** Opening Study material block **

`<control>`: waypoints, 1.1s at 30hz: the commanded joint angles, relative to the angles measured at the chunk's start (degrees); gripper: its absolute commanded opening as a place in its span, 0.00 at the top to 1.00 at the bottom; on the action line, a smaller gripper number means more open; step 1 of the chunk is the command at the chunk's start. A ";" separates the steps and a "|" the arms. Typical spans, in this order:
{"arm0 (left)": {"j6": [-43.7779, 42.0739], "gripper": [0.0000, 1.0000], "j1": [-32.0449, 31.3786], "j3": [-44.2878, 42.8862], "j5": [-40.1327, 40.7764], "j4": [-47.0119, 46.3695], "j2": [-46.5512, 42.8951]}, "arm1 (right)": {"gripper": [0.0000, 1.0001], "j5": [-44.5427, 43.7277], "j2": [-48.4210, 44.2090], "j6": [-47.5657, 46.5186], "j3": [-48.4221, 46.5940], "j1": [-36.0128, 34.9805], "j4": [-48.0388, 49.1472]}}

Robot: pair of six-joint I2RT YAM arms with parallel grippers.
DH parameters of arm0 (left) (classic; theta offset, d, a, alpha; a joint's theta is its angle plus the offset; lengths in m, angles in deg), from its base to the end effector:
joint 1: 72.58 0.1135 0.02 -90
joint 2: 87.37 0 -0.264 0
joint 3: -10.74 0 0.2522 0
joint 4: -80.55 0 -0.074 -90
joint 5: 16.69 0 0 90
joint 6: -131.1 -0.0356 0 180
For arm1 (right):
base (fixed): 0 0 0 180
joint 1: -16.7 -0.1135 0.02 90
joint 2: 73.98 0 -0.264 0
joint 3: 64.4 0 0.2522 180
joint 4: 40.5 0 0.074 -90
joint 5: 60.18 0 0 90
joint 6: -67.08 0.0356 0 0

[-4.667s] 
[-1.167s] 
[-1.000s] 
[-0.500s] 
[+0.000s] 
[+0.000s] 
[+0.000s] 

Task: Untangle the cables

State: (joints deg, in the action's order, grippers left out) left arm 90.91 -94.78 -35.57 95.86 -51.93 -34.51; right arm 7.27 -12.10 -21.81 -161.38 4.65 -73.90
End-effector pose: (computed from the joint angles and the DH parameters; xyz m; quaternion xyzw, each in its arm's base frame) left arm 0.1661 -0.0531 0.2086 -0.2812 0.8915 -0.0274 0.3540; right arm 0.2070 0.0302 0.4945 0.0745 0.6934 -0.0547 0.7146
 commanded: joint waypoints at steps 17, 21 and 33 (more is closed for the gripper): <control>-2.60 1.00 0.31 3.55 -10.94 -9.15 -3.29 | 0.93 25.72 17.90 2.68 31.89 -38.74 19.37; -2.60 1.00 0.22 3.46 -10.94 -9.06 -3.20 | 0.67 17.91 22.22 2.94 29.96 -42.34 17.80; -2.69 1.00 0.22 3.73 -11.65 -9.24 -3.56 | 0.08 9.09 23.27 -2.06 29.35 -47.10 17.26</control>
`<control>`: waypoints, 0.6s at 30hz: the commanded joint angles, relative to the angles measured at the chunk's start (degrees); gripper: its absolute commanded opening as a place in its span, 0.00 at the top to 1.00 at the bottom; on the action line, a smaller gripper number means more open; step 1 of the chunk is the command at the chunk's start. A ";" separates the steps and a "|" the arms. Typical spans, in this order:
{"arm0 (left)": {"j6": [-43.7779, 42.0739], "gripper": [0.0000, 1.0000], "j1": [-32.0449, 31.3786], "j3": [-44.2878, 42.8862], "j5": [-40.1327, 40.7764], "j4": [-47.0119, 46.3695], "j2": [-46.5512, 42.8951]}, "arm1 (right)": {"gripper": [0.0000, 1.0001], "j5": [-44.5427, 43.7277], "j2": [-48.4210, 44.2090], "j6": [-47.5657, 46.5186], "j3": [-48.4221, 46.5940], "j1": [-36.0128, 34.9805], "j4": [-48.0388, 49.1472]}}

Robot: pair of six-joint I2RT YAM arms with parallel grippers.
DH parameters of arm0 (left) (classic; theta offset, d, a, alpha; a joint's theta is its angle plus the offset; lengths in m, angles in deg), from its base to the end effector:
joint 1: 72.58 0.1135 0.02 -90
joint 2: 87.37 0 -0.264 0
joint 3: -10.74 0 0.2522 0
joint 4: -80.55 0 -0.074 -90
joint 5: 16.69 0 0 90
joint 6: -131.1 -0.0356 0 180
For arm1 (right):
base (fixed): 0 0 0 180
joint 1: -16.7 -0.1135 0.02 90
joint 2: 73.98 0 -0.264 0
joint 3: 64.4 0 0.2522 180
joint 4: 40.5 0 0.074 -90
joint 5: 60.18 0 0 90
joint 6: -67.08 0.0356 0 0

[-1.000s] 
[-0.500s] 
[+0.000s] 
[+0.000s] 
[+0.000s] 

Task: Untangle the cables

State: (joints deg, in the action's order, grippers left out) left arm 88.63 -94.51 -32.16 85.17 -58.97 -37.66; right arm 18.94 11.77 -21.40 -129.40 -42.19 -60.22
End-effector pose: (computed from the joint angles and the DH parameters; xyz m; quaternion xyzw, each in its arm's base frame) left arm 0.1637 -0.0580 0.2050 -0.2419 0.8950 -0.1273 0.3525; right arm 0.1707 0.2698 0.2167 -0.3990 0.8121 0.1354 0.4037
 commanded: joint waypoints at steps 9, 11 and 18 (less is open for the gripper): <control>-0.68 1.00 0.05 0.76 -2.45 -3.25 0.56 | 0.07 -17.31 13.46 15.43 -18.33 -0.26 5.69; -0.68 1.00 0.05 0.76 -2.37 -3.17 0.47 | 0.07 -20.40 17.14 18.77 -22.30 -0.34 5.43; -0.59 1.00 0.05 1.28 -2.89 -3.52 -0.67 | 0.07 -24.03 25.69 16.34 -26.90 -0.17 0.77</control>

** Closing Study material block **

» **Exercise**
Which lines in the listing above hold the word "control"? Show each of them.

» **Response to the task**
`<control>`: waypoints, 1.1s at 30hz: the commanded joint angles, relative to the angles measured at the chunk's start (degrees); gripper: its absolute commanded opening as a place in its span, 0.00 at the top to 1.00 at the bottom; on the action line, a smaller gripper number means more open; step 1 of the chunk is the command at the chunk's start. A ";" separates the steps and a "|" the arms. Typical spans, in this order:
 commanded: joint waypoints at steps 17, 21 and 33 (more is closed for the gripper): <control>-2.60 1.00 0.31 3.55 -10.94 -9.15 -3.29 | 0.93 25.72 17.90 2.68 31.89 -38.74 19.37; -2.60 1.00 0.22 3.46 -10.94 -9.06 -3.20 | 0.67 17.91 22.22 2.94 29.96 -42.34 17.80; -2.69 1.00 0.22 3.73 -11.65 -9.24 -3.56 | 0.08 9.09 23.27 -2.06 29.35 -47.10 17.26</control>
`<control>`: waypoints, 0.6s at 30hz: the commanded joint angles, relative to the angles measured at the chunk's start (degrees); gripper: its absolute commanded opening as a place in its span, 0.00 at the top to 1.00 at the bottom; on the action line, a smaller gripper number means more open; step 1 of the chunk is the command at the chunk's start. A ";" separates the steps and a "|" the arms. Typical spans, in this order:
 commanded: joint waypoints at steps 9, 11 and 18 (less is open for the gripper): <control>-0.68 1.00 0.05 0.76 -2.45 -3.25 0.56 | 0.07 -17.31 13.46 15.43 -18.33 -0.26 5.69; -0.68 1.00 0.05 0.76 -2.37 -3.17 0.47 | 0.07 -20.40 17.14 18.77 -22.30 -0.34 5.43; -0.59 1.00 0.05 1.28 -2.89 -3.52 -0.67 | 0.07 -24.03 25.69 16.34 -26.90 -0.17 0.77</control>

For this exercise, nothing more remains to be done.